This pistol with a brass barrel, iron lockplate, and wooden fishtail stock was still loaded with two lead pistol shot when it was found by archaeologists in 2006 in James Fort’s second well. The flint-using gunlock with external mainspring is a rare and early variant of what is known as the Roman lock. Research prior to the recovery of this artifact indicated that the earliest date of production of the Roman lock variant was 1640. However, this artifact was found in a context which dates ca. 1610-1617, indicating that the Roman lock variant was being produced much earlier than was previously known. Elements of at least seven other pistols have been found at James Fort but this artifact is the most intact pistol recovered from the site. Well-preserved because of the anaerobic environment of the waterlogged well, the pistol has inspired many theories and questions about the circumstances surrounding its eventual deposition.
Firstly, this pistol was an expensive firearm and must have belonged to one of the fort’s gentlemen. It would have been a prized possession, and even if its original owner had died it probably would have passed into the hands of another owner. It is unlikely that the pistol would have been thrown away while still in working condition. Where it was found in the well supports this theory: it was at the very bottom of the well shaft, indicating that unlike other trash that later filled the well the pistol was lost when the well was still in use.
So how did the pistol end up in the well? Possibly by accident. Maybe the owner set the pistol on the side of the well while drawing up the well bucket for a drink and the pistol was accidentally knocked in. Or was foul play at hand?
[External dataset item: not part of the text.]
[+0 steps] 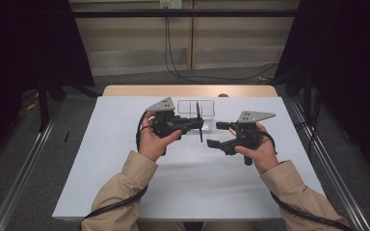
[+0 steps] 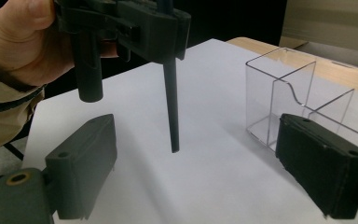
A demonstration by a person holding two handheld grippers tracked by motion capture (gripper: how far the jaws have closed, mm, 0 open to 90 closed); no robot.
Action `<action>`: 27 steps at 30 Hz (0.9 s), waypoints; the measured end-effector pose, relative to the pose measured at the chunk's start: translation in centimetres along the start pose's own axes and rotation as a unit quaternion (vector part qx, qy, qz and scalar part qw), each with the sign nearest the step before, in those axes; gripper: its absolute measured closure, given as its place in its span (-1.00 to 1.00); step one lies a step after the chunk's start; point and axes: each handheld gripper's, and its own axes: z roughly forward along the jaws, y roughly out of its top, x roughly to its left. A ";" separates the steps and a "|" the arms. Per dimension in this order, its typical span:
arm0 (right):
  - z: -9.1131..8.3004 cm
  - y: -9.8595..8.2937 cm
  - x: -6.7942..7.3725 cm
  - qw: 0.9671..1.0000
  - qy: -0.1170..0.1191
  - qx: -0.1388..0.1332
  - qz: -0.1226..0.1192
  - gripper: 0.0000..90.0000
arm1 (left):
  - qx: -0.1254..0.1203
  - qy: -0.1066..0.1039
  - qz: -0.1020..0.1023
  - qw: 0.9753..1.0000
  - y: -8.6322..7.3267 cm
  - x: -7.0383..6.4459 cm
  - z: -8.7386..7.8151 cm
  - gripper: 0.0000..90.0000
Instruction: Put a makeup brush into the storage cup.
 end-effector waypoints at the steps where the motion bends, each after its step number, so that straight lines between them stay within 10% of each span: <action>1: -0.1 0.0 0.0 1.000 -0.003 -0.001 -0.001 -0.73 | 0.001 0.001 0.000 1.000 0.0 0.0 0.0 0.85; 27: -1.3 2.7 -0.4 0.999 -0.017 -0.034 -0.007 -0.59 | 0.011 -0.006 0.005 1.000 -0.5 -0.2 1.3 0.86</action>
The pistol was loaded and ready to fire. Was it intended to be used or was the owner simply prepared for unexpected circumstances? If the owner was involved in a dispute, the pistol could have fallen in as the result of a physical altercation that took place near the well. Or perhaps the pistol was stolen and intentionally dropped down the well shaft for revenge for an earlier quarrel or to reduce the likelihood of one party getting shot.
Whatever the reason for the pistol falling into the well, it seems that someone knew it had fallen in and perhaps was attempting to retrieve it. A halberd which had been modified into a hook was found just above the pistol. Maybe the halberd, with its 4-foot-long reach, was used in an attempt to retrieve the pistol when it too fell into the well.
The pistol was later conserved in 2010. In 2011, Jamestown Rediscovery partnered with the Colonial Williamsburg Foundation (CWF) to conduct further analysis and conservation. Additional analysis and conservation was performed in 2021.